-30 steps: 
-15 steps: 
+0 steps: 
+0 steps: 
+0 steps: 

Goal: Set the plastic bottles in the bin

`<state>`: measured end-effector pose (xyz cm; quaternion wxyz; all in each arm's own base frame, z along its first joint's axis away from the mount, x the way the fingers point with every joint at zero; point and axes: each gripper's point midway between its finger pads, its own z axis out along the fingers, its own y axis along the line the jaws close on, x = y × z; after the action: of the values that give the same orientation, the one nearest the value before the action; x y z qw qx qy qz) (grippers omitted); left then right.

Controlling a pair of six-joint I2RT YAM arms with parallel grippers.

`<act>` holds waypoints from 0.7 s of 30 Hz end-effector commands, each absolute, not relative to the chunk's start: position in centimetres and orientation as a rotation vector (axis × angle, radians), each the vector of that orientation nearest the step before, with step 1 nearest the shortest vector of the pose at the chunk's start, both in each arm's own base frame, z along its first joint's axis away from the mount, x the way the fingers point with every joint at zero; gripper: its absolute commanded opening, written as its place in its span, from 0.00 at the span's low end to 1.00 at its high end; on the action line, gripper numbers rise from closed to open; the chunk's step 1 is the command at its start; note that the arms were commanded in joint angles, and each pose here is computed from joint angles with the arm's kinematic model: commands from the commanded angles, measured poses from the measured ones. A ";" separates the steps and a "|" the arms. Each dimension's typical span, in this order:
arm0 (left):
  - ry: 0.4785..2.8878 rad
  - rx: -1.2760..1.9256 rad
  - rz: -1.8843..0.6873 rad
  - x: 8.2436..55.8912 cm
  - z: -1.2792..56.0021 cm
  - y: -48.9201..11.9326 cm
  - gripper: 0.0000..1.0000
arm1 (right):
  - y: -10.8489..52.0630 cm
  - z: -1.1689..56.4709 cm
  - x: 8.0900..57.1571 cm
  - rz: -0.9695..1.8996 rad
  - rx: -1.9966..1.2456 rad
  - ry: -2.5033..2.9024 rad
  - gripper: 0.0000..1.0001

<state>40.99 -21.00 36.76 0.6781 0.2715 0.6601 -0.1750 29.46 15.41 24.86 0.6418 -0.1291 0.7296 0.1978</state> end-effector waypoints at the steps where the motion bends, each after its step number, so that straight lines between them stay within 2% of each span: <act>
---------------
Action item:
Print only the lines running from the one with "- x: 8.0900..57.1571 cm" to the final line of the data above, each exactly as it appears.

Task result:
  - x: 8.0900..57.1571 cm
  - rz: -0.9695..1.8996 rad
  - rx: -1.9966..1.2456 rad
  - ry: -2.5033..2.9024 rad
  - gripper: 0.0000..1.0001

<state>40.99 -21.00 36.76 0.6781 0.2715 0.6601 -0.1750 29.46 15.41 24.86 0.6418 -0.1291 0.7296 0.1978</state> end-effector waypoints at the steps where the motion bends, each after its step number, so that straight lines between them stay within 2% of each span: <act>

This response contains the complete answer.